Language and relevance

Find out how Shakespeare influenced the English language with his writing style.

Childhood and family

Shakespeare was a very creative writer: he invented many new words and had a lasting influence on the English language. The plays contain more than 17,000 individual words, and about ten per cent of those were entirely new words. Some of them were not adopted by other speakers of English, but many were. 'Eyeball', 'puking' and 'hobnob' are all examples. You probably use words invented by Shakespeare every day.

Shakespeare is the most quoted writer in English of all time, and he is also the most translated. His plays have been translated into over 80 languages, including some into Klingon (the language spoken by the fictional Klingons in Star Trek)! Other writers have borrowed from Shakespeare ever since the plays were first published. There are many novels which draw their titles from his work, and modern film adaptations which are based on his plays are very common. It seems as if Shakespeare captured something in the way he wrote and told stories.

Did you know?

Shakespeare invented many phrases that we still use today. These sayings all come from different Shakespeare plays – do you know what they mean?

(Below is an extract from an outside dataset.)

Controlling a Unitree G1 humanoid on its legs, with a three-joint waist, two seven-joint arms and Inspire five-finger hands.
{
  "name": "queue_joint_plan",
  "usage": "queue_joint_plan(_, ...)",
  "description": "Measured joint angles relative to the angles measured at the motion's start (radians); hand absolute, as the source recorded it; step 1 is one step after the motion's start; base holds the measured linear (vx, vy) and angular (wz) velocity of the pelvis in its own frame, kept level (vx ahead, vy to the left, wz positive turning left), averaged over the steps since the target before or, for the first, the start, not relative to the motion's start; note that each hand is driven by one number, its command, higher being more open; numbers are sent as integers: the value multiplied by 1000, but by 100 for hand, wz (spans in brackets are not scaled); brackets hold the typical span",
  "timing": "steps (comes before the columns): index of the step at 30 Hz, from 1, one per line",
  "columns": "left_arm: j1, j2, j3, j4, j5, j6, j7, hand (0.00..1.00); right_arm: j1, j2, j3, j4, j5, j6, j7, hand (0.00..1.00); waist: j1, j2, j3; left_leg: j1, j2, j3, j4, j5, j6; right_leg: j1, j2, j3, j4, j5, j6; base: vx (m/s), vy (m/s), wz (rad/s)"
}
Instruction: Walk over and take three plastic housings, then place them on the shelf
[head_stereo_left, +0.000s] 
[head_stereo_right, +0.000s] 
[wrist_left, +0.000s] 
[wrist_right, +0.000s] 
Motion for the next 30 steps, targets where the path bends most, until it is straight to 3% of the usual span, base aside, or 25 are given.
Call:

  • All that glitters is not gold [not everything that looks pretty is worth much] (The Merchant of Venice)
  • As dead as a doornail [very dead] (Henry VI Part 2)
  • Foul play [cheating or behaving badly to win] (Several, inc Macbeth)
  • In the ‘mind’s eye’ [seeing something in your imagination] (Hamlet)
  • In the twinkling of an eye [very quickly] (Merchant of Venice, but also based on a phrase in the Bible)
  • Salad days [youth – when you are young and green!] (Antony and Cleopatra)
  • Wild goose chase [to go hunting after something you can’t catch, so to waste time] (Romeo and Juliet)

And one phrase more famously associated with Sherlock Holmes also comes from Shakespeare’s plays – the game is afoot.